> **Goal of the exercise**:
One number is the whole answer: how many lines of the material hold "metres".

> **Entries supplied**:
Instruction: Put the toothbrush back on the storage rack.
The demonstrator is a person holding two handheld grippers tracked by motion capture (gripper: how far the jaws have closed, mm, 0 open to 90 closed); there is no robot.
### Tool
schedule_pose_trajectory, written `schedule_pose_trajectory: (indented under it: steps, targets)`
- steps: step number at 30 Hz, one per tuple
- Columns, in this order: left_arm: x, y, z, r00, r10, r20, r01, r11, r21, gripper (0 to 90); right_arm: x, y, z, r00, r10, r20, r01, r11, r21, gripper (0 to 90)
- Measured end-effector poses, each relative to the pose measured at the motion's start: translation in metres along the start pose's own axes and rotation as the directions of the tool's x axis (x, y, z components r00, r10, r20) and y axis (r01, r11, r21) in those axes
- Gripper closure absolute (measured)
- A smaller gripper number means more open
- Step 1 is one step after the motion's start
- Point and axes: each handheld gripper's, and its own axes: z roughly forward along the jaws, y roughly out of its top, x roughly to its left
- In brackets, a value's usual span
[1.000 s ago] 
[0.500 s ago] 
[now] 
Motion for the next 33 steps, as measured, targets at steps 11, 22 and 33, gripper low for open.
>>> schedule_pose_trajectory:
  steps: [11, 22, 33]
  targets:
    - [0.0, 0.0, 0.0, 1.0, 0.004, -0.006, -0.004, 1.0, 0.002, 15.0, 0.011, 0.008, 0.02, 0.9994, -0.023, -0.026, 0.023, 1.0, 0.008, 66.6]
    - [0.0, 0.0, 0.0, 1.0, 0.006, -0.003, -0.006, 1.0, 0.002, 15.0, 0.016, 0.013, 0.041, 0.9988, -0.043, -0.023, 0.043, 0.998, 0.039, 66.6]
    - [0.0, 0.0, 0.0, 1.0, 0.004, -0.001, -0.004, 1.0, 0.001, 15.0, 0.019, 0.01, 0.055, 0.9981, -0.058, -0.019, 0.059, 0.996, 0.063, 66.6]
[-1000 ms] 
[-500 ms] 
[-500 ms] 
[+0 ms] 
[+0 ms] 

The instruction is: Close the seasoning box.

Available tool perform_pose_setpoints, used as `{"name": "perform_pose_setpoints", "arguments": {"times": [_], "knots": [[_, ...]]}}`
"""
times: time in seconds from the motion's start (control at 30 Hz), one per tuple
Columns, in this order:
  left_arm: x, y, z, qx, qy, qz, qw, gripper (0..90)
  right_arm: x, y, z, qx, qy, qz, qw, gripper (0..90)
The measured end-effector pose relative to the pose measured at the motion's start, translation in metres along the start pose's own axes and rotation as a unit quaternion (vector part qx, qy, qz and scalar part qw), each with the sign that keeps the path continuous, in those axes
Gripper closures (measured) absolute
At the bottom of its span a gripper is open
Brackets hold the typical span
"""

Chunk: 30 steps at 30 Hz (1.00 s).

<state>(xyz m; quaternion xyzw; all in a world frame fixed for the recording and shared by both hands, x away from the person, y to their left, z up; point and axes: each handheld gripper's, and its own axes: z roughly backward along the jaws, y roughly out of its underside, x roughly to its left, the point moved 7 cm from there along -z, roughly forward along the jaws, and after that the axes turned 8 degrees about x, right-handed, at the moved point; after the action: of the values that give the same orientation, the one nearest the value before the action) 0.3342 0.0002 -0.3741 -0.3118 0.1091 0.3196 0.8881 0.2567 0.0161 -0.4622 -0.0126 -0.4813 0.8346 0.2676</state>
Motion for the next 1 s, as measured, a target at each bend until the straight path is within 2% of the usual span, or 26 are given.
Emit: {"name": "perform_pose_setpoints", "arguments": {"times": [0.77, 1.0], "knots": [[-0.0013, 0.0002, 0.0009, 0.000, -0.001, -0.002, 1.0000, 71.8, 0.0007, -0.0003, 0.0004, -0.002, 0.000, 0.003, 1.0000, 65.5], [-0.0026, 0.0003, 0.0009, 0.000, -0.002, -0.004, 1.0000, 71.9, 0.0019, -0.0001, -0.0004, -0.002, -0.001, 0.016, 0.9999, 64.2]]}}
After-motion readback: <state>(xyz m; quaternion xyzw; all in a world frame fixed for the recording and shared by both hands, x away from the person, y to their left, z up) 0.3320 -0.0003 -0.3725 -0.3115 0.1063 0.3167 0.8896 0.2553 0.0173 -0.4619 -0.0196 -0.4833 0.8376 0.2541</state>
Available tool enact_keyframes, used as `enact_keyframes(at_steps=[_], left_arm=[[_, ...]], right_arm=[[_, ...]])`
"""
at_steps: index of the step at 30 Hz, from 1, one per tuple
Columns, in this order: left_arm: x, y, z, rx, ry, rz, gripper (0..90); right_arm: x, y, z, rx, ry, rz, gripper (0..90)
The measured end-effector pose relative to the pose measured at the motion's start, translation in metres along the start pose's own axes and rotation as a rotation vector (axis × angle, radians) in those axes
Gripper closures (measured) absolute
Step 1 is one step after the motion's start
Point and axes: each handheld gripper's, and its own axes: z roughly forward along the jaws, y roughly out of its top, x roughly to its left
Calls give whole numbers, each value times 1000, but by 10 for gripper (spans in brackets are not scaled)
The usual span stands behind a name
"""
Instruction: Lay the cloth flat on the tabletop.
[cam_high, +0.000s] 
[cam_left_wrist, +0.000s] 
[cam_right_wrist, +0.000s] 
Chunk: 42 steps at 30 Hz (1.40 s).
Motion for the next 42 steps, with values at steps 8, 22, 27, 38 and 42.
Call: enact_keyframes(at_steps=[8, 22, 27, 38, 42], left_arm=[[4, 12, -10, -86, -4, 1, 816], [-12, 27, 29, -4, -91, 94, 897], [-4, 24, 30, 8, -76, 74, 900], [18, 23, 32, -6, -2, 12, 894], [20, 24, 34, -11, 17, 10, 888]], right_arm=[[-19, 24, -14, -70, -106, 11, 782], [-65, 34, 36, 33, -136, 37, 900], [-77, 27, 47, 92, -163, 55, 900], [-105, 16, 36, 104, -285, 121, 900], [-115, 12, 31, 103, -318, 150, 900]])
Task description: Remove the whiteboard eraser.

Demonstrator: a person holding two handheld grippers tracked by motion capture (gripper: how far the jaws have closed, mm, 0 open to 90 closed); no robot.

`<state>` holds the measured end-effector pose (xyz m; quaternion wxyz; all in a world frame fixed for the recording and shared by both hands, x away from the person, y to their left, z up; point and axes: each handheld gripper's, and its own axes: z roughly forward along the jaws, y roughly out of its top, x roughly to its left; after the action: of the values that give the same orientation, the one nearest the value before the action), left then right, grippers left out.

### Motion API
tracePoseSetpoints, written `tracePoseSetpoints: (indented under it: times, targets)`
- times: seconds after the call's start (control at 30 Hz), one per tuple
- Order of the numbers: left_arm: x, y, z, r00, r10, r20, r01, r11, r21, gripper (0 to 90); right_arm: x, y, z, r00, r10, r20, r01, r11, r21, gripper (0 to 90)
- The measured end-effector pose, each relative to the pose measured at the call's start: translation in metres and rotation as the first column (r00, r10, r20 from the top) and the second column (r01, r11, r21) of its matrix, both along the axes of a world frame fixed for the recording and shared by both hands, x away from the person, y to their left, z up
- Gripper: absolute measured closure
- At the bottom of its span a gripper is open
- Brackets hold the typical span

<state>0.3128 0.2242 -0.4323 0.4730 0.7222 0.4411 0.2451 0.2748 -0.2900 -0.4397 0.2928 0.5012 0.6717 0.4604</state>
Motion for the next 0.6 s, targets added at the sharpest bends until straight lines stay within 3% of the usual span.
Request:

> **Task answer**:
4